**What to produce**
Every single line below has to be printed once more, exactly.

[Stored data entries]

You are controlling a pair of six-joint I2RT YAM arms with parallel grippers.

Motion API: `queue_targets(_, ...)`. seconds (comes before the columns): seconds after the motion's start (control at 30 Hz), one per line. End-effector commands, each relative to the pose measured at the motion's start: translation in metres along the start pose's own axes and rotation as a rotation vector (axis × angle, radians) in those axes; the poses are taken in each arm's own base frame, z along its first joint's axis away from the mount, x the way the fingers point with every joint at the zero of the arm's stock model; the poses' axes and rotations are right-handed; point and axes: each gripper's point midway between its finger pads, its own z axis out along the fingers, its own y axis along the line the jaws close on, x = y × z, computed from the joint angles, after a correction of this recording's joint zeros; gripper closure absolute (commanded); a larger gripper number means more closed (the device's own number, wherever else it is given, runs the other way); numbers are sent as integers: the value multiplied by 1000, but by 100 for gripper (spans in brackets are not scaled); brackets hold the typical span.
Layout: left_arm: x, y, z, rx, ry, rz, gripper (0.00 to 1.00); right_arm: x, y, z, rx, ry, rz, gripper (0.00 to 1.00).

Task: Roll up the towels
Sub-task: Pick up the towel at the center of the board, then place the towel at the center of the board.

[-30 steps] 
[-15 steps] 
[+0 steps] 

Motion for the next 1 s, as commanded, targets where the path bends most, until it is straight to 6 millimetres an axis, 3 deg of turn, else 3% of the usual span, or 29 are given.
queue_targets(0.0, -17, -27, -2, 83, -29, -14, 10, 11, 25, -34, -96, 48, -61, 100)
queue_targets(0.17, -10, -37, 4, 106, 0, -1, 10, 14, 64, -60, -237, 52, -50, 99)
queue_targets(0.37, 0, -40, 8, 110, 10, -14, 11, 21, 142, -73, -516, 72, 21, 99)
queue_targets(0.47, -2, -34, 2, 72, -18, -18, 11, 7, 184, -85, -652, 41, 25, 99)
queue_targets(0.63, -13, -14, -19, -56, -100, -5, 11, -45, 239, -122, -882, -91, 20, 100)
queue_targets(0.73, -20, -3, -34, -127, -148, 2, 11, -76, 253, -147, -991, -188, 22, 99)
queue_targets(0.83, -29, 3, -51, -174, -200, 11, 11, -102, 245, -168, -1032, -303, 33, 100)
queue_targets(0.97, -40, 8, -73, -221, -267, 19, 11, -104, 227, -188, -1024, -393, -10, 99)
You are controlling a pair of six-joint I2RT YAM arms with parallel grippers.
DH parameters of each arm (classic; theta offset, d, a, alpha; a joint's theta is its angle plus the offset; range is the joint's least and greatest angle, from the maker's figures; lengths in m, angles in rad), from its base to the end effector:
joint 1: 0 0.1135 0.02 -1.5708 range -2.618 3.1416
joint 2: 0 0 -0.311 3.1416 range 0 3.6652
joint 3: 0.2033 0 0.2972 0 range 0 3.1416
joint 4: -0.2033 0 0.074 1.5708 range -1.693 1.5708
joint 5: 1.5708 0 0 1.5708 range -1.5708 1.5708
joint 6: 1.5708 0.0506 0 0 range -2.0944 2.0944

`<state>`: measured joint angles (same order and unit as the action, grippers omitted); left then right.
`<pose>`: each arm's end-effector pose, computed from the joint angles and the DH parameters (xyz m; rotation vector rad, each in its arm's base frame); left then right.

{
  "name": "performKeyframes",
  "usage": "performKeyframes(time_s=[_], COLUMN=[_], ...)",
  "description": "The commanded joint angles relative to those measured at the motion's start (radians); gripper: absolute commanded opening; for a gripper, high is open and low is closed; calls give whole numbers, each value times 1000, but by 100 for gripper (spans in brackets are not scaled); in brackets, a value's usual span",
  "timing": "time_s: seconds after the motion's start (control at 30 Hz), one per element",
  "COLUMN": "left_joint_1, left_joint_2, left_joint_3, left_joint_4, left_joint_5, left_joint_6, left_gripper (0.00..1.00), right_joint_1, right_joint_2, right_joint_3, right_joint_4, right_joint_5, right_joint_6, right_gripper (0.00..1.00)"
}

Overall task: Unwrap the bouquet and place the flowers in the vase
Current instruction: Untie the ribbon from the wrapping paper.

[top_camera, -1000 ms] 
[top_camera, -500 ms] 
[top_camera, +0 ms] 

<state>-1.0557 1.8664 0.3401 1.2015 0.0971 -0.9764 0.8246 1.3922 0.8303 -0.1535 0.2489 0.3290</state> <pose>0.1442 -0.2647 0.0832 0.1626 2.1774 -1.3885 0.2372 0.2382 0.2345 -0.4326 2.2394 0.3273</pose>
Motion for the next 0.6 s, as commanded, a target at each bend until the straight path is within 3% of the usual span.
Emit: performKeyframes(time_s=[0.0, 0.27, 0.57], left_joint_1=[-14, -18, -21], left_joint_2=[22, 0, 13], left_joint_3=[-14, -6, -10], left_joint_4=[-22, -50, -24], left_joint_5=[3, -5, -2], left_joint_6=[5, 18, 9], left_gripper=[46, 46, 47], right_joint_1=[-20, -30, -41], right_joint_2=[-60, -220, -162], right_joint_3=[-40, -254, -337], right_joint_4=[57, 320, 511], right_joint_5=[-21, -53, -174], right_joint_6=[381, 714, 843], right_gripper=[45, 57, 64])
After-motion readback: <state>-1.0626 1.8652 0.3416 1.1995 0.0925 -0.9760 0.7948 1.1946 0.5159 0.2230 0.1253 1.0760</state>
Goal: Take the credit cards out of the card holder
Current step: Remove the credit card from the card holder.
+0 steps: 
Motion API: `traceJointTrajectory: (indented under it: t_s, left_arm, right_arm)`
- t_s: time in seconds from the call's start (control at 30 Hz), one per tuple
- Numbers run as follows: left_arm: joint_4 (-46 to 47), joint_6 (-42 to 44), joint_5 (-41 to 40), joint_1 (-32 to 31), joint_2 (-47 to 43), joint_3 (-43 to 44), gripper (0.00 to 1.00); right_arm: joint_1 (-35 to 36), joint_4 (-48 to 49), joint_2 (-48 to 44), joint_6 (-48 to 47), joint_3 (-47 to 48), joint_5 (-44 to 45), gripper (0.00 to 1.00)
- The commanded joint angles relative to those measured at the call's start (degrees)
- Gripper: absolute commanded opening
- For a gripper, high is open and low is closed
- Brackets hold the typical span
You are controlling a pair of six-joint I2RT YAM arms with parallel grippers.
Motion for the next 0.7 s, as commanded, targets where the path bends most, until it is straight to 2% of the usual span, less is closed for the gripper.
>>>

**Reply to the exercise**
You are controlling a pair of six-joint I2RT YAM arms with parallel grippers.

Motion API: `queue_targets(_, ...)`. seconds (comes before the columns): seconds after the motion's start (control at 30 Hz), one per line. End-effector commands, each relative to the pose measured at the motion's start: translation in metres along the start pose's own axes and rotation as a rotation vector (axis × angle, radians) in those axes; the poses are taken in each arm's own base frame, z along its first joint's axis away from the mount, x the way the fingers point with every joint at the zero of the arm's stock model; the poses' axes and rotations are right-handed; point and axes: each gripper's point midway between its finger pads, its own z axis out along the fingers, its own y axis along the line the jaws close on, x = y × z, computed from the joint angles, after a correction of this recording's joint zeros; gripper closure absolute (commanded); a larger gripper number means more closed (the device's own number, wherever else it is given, runs the other way); numbers are sent as integers: the value multiplied by 1000, but by 100 for gripper (spans in brackets are not scaled); brackets hold the typical span.
Layout: left_arm: x, y, z, rx, ry, rz, gripper (0.00 to 1.00); right_arm: x, y, z, rx, ry, rz, gripper (0.00 to 1.00).

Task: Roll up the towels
Sub-task: Pick up the towel at the center of the board, then place the towel at the center of the board.

[-30 steps] 
[-15 steps] 
[+0 steps] 

Motion for the next 1 s, as commanded, targets where the path bends most, until it is straight to 6 millimetres an axis, 3 deg of turn, else 3% of the usual span, or 29 are given.
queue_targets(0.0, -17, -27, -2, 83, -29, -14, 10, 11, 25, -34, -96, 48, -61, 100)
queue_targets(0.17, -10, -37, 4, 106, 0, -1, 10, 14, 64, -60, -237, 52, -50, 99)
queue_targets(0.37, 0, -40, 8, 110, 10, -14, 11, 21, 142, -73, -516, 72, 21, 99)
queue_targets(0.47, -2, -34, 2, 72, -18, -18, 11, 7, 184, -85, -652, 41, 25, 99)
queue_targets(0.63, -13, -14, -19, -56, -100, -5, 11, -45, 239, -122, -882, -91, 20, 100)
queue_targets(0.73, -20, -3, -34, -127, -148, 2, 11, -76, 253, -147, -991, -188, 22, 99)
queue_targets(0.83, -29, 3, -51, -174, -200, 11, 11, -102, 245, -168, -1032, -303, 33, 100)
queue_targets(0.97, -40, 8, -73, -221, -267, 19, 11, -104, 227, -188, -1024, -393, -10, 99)
You are controlling a pair of six-joint I2RT YAM arms with parallel grippers.
DH parameters of each arm (classic; theta offset, d, a, alpha; a joint's theta is its angle plus the offset; range is the joint's least and greatest angle, from the maker's figures; lengths in m, angles in rad), from its base to the end effector:
joint 1: 0 0.1135 0.02 -1.5708 range -2.618 3.1416
joint 2: 0 0 -0.311 3.1416 range 0 3.6652
joint 3: 0.2033 0 0.2972 0 range 0 3.1416
joint 4: -0.2033 0 0.074 1.5708 range -1.693 1.5708
joint 5: 1.5708 0 0 1.5708 range -1.5708 1.5708
joint 6: 1.5708 0.0506 0 0 range -2.0944 2.0944

`<state>`: measured joint angles (same order and unit as the action, grippers omitted); left then right.
`<pose>`: each arm's end-effector pose, computed from the joint angles and the DH parameters (xyz m; rotation vector rad, each in its arm's base frame); left then right.

{
  "name": "performKeyframes",
  "usage": "performKeyframes(time_s=[_], COLUMN=[_], ...)",
  "description": "The commanded joint angles relative to those measured at the motion's start (radians); gripper: absolute commanded opening; for a gripper, high is open and low is closed; calls give whole numbers, each value times 1000, but by 100 for gripper (spans in brackets are not scaled); in brackets, a value's usual span",
  "timing": "time_s: seconds after the motion's start (control at 30 Hz), one per element",
  "COLUMN": "left_joint_1, left_joint_2, left_joint_3, left_joint_4, left_joint_5, left_joint_6, left_gripper (0.00..1.00), right_joint_1, right_joint_2, right_joint_3, right_joint_4, right_joint_5, right_joint_6, right_gripper (0.00..1.00)"
}

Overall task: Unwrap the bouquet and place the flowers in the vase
Current instruction: Untie the ribbon from the wrapping paper.

[top_camera, -1000 ms] 
[top_camera, -500 ms] 
[top_camera, +0 ms] 

<state>-1.0557 1.8664 0.3401 1.2015 0.0971 -0.9764 0.8246 1.3922 0.8303 -0.1535 0.2489 0.3290</state> <pose>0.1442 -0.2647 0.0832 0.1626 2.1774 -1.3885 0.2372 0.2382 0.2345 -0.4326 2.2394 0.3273</pose>
Motion for the next 0.6 s, as commanded, a target at each bend until the straight path is within 3% of the usual span.
Emit: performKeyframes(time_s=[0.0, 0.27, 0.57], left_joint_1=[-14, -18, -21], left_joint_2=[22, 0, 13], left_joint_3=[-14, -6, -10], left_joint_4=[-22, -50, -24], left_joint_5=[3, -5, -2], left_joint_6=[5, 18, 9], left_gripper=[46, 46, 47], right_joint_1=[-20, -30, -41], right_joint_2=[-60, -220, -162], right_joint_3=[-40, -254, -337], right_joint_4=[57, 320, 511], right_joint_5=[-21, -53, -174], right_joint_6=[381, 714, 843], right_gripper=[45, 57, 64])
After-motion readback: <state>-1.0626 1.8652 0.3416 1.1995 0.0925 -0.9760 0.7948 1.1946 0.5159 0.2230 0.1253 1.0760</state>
Goal: Take the credit cards out of the card holder
Current step: Remove the credit card from the card holder.
+0 steps: 
Motion API: `traceJointTrajectory: (indented under it: t_s, left_arm, right_arm)`
- t_s: time in seconds from the call's start (control at 30 Hz), one per tuple
- Numbers run as follows: left_arm: joint_4 (-46 to 47), joint_6 (-42 to 44), joint_5 (-41 to 40), joint_1 (-32 to 31), joint_2 (-47 to 43), joint_3 (-43 to 44), gripper (0.00 to 1.00); right_arm: joint_1 (-35 to 36), joint_4 (-48 to 49), joint_2 (-48 to 44), joint_6 (-48 to 47), joint_3 (-47 to 48), joint_5 (-44 to 45), gripper (0.00 to 1.00)
- The commanded joint angles relative to those measured at the call's start (degrees)
- Gripper: absolute commanded opening
- For a gripper, high is open and low is closed
- Brackets hold the typical span
You are controlling a pair of six-joint I2RT YAM arms with parallel grippers.
Motion for the next 0.7 s, as commanded, targets where the path bends most, until it is straight to 2% of the usual span, less is closed for the gripper.
>>>

The exercise calls for nothing more than this answer.